Study of thermally developed flow of viscous fluid over a porous stretching surface contacting gyrotatic microorganisms using buongiorno model

Abstract

Recent trend in advanced nanotechnology has developed the thermal consequences of nanoparticles due to increasing significance in various engineering and thermal extrusion systems. In this continuation, two-dimensional flow of viscous nanoliquid in the presence of gyrotactic micro-organisms encountered by a porous stretched surface is addressed numerically. The novel aspects of Brownian diffusion and thermophoresis are studied by using Buongiorno model. The thermal radiation impact is imposed in the energy equation.
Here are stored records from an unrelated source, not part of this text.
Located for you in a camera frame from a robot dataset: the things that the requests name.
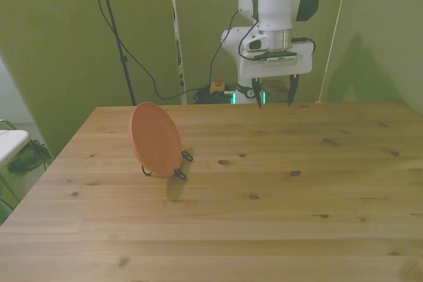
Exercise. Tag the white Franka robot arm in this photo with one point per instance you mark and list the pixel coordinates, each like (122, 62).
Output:
(274, 1)

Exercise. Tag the white vertical frame strip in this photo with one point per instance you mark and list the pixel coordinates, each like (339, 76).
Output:
(178, 47)

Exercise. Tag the white side table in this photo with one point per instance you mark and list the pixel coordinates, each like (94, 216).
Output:
(11, 141)

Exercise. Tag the yellow emergency stop button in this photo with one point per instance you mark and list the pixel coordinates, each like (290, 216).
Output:
(217, 87)

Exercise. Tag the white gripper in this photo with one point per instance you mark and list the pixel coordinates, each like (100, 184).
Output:
(281, 70)

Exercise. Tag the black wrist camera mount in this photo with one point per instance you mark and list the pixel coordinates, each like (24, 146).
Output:
(281, 60)

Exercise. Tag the green bag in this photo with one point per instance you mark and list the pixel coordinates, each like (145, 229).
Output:
(28, 160)

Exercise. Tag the thin white pole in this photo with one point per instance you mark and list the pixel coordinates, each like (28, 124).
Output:
(333, 36)

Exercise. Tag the orange round plate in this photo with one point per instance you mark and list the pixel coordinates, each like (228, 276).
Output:
(155, 140)

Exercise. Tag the black tripod pole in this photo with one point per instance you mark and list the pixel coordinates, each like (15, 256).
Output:
(124, 64)

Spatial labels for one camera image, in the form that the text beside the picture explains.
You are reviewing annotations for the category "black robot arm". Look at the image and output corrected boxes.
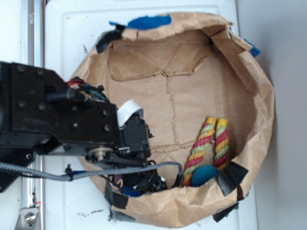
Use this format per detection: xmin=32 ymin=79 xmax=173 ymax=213
xmin=0 ymin=62 xmax=151 ymax=168

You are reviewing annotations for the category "metal corner bracket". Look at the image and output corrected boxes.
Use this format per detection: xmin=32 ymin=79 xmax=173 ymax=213
xmin=14 ymin=207 xmax=41 ymax=230

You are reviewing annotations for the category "blue ball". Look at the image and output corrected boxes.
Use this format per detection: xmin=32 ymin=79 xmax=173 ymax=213
xmin=191 ymin=165 xmax=220 ymax=187

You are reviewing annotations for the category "blue block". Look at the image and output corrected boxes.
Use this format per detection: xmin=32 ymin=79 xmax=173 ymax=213
xmin=122 ymin=188 xmax=142 ymax=197

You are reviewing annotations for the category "aluminium rail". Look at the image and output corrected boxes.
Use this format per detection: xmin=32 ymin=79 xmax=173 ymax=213
xmin=22 ymin=0 xmax=45 ymax=230

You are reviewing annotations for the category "brown paper bag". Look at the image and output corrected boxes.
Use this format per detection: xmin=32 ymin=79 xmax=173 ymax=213
xmin=74 ymin=12 xmax=275 ymax=228

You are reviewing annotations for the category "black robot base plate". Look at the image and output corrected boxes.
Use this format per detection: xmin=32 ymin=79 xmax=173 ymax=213
xmin=0 ymin=148 xmax=35 ymax=193

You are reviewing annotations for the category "multicolour twisted rope toy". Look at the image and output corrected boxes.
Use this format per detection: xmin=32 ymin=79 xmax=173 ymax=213
xmin=183 ymin=116 xmax=229 ymax=186

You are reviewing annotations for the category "white tape strip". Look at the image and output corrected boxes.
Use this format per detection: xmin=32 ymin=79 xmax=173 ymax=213
xmin=117 ymin=100 xmax=144 ymax=129

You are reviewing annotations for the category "grey braided cable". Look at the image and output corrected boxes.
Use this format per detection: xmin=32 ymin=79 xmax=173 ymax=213
xmin=0 ymin=161 xmax=184 ymax=187

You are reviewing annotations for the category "red black wire bundle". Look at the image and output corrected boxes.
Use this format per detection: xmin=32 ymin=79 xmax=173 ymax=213
xmin=67 ymin=76 xmax=109 ymax=104

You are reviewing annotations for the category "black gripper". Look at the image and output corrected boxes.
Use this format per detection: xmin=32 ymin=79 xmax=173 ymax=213
xmin=50 ymin=100 xmax=151 ymax=168

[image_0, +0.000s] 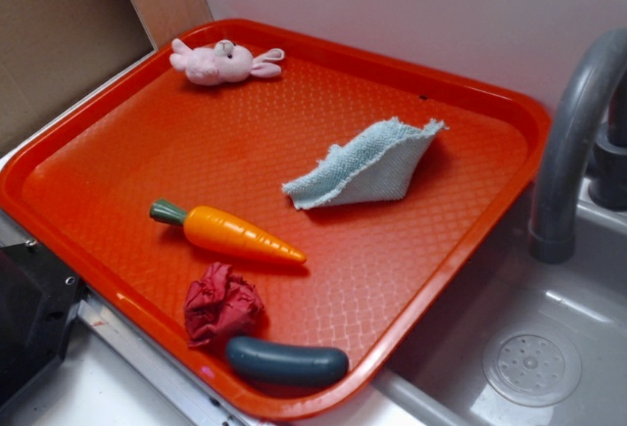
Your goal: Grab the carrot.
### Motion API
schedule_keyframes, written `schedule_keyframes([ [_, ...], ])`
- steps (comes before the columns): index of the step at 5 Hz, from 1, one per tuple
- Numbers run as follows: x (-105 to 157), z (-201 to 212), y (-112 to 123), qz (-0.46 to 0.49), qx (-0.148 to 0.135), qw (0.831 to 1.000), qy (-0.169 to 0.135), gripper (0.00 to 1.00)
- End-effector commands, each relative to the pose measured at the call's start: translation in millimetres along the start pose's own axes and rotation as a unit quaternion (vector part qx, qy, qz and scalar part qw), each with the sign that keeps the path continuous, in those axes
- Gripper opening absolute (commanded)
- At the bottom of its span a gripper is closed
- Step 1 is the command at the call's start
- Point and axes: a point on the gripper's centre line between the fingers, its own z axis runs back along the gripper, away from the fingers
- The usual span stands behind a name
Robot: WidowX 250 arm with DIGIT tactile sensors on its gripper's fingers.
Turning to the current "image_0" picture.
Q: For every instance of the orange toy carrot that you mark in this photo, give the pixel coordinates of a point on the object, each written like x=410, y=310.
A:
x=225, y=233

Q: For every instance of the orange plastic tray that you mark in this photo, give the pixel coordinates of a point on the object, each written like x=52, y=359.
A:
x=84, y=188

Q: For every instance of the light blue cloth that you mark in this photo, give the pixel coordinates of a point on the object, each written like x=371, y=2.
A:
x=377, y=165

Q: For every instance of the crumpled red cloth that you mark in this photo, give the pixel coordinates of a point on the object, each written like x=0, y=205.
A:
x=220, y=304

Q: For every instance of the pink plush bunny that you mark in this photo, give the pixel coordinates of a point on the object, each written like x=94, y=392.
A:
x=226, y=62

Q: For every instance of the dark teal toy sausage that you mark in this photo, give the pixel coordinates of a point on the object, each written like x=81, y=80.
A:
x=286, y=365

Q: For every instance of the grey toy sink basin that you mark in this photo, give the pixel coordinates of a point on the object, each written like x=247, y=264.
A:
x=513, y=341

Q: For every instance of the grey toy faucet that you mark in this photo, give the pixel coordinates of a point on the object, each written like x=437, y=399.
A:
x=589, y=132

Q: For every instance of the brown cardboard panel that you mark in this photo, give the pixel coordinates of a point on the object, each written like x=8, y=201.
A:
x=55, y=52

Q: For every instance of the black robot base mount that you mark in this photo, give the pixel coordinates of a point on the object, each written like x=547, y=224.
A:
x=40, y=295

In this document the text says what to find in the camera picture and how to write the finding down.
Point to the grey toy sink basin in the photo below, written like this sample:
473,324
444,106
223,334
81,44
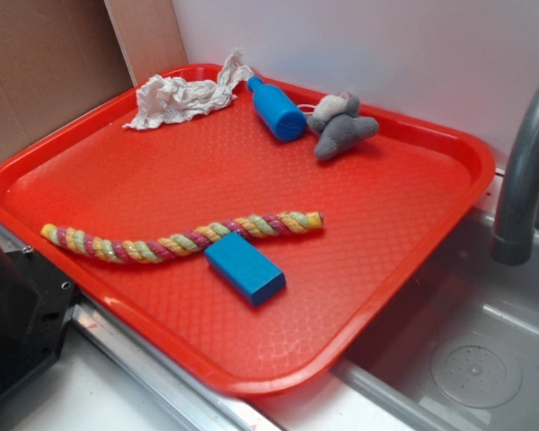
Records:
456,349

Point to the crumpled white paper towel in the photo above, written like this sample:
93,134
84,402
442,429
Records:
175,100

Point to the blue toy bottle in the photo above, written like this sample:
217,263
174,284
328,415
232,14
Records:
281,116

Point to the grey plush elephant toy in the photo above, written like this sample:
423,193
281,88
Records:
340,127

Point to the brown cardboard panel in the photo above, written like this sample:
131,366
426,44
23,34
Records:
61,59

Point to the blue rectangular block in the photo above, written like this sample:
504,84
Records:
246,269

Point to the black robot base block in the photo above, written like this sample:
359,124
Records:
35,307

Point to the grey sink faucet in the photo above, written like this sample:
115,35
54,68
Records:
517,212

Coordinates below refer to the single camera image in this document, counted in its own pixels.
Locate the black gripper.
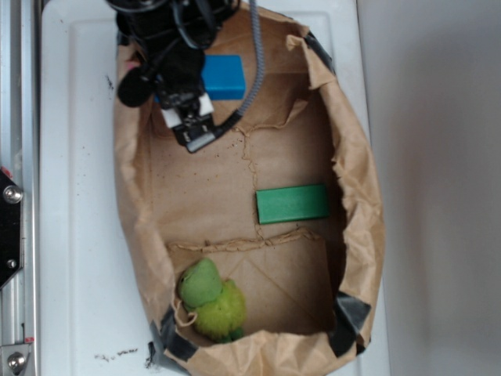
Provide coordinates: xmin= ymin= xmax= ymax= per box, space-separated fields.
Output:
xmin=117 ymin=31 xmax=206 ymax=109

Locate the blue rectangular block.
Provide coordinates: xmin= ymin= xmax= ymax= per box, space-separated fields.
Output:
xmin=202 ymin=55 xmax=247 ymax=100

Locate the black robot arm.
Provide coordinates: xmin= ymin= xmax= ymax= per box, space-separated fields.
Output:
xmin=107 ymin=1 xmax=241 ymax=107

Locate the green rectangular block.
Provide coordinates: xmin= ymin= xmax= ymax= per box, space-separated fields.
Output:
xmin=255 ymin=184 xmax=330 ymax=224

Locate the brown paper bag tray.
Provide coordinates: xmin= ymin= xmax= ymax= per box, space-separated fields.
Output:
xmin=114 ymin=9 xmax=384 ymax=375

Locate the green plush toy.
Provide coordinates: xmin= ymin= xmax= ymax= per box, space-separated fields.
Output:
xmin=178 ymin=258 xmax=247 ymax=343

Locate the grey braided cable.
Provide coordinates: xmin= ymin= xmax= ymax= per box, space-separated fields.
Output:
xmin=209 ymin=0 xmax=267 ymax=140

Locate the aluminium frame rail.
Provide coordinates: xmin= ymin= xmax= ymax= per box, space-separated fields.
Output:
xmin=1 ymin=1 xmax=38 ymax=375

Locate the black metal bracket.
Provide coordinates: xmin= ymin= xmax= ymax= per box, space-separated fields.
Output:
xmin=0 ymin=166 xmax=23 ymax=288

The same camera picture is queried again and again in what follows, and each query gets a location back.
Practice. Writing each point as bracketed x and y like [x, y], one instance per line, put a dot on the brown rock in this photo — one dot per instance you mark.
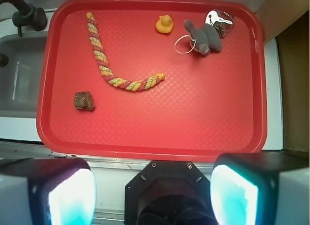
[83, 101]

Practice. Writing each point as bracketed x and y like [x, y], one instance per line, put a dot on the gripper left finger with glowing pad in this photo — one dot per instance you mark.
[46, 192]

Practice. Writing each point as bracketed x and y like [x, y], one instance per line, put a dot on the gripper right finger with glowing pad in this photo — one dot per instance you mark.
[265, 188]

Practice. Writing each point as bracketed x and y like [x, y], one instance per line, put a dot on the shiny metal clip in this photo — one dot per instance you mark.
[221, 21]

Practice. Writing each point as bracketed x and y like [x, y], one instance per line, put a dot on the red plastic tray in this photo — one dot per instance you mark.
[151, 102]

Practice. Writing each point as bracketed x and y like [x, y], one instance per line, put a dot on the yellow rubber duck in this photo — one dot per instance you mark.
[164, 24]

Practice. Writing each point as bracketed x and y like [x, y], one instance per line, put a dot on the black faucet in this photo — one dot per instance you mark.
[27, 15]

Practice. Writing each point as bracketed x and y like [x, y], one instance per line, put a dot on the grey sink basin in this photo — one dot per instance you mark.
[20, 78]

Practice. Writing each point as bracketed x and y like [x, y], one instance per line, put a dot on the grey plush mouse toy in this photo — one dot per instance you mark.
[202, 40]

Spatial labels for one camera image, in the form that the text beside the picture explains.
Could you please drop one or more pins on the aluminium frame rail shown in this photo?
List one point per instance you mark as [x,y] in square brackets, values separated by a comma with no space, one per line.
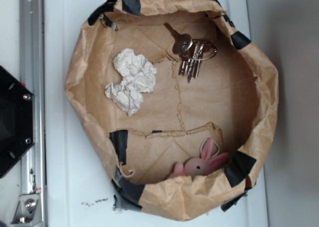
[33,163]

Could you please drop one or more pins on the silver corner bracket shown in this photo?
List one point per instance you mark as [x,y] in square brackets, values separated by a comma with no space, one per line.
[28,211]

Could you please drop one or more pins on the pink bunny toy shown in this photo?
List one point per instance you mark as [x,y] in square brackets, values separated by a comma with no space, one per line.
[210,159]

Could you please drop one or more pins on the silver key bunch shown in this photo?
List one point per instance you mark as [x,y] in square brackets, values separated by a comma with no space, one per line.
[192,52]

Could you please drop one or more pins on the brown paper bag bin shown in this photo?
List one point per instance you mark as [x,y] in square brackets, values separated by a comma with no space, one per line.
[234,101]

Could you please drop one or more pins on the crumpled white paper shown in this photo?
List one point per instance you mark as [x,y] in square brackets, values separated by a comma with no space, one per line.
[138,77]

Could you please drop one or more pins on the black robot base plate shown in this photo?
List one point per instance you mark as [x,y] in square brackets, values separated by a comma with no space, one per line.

A set of pertinent transformations has been suggested to transform the governing non-linear partial differential equations into system of non-linear ordinary differential equations. A famous numerical method, finite difference technique, is engaged to acquire the numerical solution of modeled dimensionless equations. The flow analysis for effects of numerous prominent parameters on velocity, temperature, concentration and motile micro-organisms profiles is presented graphically. In the presence of thermal radiation, velocity profiles detract with augment of bioconvection Rayleigh number and buoyancy ratio parameter, while opposite trend is observed for boosting the Grashoff number. The porous medium as well as the radiation enhance the fluid temperature.